The last tricky obstacle to this movement is another artistic preference in terms of the actual sounds that are produced. Some children like to really step the tap into the floor, whereas others will gently brush it against the floor. These two variations create two different sounds, one a heavy and one a light sounding tap step, which are both valid ways doing a tap step. Finding the variation that goes best with the exercise or routine and teaching children about the way the affect the sounds can be tricky. But it is helpful to later explorations of tap when accented counts and emphasis come in. I tend to try and get students to learn the movement in a neutral way to begin with, a nice medium that allows them to clearly hear the sounds, but isn’t too loud or heavy to distort the feel of the routine.

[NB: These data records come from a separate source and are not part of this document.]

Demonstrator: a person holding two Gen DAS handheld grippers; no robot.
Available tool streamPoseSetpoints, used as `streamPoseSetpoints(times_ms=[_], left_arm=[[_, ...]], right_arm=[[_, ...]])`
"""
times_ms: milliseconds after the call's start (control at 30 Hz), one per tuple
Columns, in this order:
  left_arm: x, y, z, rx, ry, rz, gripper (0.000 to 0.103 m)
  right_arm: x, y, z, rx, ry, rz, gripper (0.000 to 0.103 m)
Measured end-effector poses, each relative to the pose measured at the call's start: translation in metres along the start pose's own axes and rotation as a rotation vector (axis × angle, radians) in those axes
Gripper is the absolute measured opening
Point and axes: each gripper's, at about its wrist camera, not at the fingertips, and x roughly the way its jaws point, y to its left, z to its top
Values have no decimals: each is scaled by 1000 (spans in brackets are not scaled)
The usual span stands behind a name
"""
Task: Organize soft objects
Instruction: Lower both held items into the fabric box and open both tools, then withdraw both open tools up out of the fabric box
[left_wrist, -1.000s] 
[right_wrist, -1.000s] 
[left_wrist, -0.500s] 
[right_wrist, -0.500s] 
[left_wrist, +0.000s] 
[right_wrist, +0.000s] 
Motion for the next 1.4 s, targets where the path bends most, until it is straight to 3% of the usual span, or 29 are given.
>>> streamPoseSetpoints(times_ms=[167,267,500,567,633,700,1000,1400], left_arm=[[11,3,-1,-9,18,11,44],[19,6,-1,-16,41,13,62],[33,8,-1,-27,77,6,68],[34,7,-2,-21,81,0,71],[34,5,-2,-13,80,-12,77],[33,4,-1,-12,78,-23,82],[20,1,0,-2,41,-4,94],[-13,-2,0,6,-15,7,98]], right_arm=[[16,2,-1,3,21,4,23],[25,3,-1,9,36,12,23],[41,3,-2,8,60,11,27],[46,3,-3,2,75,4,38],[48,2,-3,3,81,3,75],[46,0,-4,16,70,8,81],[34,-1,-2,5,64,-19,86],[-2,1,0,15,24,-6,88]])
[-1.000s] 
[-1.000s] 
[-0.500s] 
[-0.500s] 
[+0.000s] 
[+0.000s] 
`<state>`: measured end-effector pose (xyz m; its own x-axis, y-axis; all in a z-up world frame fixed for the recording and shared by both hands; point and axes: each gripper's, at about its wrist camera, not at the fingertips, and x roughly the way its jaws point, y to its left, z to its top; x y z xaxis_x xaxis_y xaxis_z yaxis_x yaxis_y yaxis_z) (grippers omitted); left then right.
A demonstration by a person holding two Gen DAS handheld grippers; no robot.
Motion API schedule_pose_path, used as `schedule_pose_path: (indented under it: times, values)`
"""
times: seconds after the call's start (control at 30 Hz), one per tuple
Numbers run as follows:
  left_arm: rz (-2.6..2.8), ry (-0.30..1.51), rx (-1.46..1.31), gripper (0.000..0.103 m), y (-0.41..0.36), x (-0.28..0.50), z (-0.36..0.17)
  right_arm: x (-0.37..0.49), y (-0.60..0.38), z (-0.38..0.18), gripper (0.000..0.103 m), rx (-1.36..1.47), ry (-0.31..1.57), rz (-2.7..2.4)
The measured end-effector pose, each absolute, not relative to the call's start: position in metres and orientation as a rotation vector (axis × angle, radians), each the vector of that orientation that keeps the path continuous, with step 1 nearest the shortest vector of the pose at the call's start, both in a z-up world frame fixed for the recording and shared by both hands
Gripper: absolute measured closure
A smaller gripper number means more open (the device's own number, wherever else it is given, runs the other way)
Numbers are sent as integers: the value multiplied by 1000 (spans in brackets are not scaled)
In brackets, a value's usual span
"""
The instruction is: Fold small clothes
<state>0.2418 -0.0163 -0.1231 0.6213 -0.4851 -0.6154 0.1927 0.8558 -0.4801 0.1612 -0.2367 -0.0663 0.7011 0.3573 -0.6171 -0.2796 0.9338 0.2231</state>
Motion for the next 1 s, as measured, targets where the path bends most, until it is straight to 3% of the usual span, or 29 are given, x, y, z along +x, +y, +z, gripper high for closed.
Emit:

The best way to learn this step is through practise and continued reminders about the key points. This will ensure students don’t begin to put the different sounds together create a sound that’s more like a scuff than a tap step. This step builds it’s way into further movements, like the previously mentioned tap springs, as well as tap step ball change. The principles of the movement also help with wing preparation as the ankles more flexible and the students develop strength in their legs.